**Task to carry out:** Scan the lines below and report each one containing "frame" by copying it.

**Input data:**
○ ○ ○ ○
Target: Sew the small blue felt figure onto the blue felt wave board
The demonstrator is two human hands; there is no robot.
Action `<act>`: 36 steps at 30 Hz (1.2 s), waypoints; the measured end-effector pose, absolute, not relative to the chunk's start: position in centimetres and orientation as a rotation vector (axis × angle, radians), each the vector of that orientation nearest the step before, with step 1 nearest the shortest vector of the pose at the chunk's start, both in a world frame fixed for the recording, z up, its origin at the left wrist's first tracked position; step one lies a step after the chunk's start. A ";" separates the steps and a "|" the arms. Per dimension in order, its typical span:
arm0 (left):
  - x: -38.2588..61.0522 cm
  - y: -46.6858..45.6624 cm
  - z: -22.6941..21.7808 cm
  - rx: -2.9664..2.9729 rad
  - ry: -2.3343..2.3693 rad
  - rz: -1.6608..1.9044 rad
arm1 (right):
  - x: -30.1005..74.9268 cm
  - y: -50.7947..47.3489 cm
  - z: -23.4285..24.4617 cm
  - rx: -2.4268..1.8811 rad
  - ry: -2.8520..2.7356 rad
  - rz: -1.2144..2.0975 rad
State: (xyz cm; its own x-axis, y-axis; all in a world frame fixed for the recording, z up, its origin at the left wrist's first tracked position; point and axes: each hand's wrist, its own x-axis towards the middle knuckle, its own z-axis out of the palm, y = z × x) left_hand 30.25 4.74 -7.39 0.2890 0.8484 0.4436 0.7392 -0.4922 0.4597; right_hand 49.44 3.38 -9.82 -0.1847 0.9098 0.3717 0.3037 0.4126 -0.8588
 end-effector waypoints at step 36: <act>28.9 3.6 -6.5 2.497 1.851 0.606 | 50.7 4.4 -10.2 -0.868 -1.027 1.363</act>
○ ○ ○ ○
**Answer:**
Action `<act>`: 36 steps at 30 Hz (1.2 s), waypoints; the measured end-effector pose, absolute, not relative to the chunk's start: position in centimetres and orientation as a rotation vector (axis × angle, radians), each the vector of that orientation nearest the step before, with step 1 nearest the shortest vector of the pose at the chunk's start, both in a world frame fixed for the recording, z up, its origin at the left wrist's first tracked position; step one lies a step after the chunk's start. A ";" separates the steps and a "|" the arms. Per dimension in order, its typical span:
State: (xyz cm; its own x-axis, y-axis; all in a world frame fixed for the recording, z up, its origin at the left wrist's first tracked position; point and axes: each hand's wrist, its own x-axis towards the middle knuckle, its own z-axis out of the palm, y = z × x) left_hand 30.25 4.74 -7.39 0.2890 0.8484 0.4436 0.7392 -0.4922 0.4597; right_hand 49.44 3.38 -9.82 -0.1847 0.9098 0.3717 0.3037 0.4126 -0.8588

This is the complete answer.